- Your objective -
Your answer should be every line below that includes the word "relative".

--

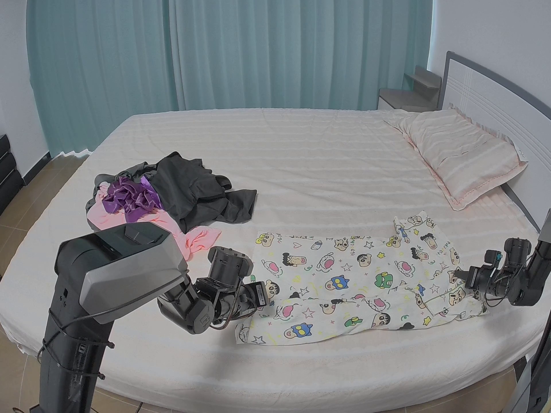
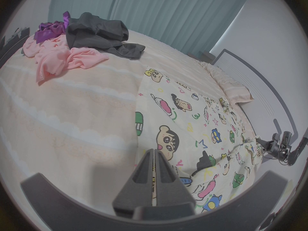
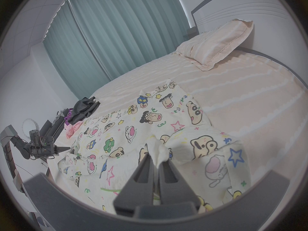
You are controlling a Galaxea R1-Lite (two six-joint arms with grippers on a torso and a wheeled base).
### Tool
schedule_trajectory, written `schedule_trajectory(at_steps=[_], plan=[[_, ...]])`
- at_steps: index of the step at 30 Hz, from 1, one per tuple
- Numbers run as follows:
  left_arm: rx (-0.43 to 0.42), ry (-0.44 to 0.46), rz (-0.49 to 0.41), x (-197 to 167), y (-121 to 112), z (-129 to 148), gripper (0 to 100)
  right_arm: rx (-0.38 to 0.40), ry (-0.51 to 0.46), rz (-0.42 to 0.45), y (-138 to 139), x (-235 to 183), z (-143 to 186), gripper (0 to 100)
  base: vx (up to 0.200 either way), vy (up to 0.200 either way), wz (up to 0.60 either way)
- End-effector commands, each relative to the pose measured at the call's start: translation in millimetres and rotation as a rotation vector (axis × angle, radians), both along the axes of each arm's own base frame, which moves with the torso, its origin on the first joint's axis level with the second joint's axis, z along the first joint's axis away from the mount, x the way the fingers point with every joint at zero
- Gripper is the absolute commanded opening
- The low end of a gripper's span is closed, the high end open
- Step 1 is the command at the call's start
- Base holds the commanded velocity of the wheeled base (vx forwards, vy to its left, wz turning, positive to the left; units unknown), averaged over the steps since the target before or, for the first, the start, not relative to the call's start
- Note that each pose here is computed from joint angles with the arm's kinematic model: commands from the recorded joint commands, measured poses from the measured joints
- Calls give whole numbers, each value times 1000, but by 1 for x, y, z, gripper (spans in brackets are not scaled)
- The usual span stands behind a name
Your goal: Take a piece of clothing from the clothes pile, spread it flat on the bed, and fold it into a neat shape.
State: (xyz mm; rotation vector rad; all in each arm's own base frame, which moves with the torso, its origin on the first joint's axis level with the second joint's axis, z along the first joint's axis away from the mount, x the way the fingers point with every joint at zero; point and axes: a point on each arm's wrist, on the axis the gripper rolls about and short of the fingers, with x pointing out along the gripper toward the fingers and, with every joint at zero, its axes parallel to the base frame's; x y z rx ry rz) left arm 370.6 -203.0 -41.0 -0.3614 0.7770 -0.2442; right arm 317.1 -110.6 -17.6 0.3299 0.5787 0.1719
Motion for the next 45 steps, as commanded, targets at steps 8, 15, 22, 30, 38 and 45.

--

- Exercise result -
- End-effector commands, each relative to the pose measured at the call's start: translation in millimetres and rotation as a rotation vector (axis × angle, radians), both along the axes of each arm's own base frame, which moves with the torso, its origin on the first joint's axis level with the second joint's axis, z along the first joint's axis away from the mount, x the way the fingers point with every joint at zero
- Base holds the commanded velocity of the wheeled base (vx forwards, vy to its left, wz turning, positive to the left; units unknown), averaged over the steps since the target before or, for the first, the start, not relative to the call's start

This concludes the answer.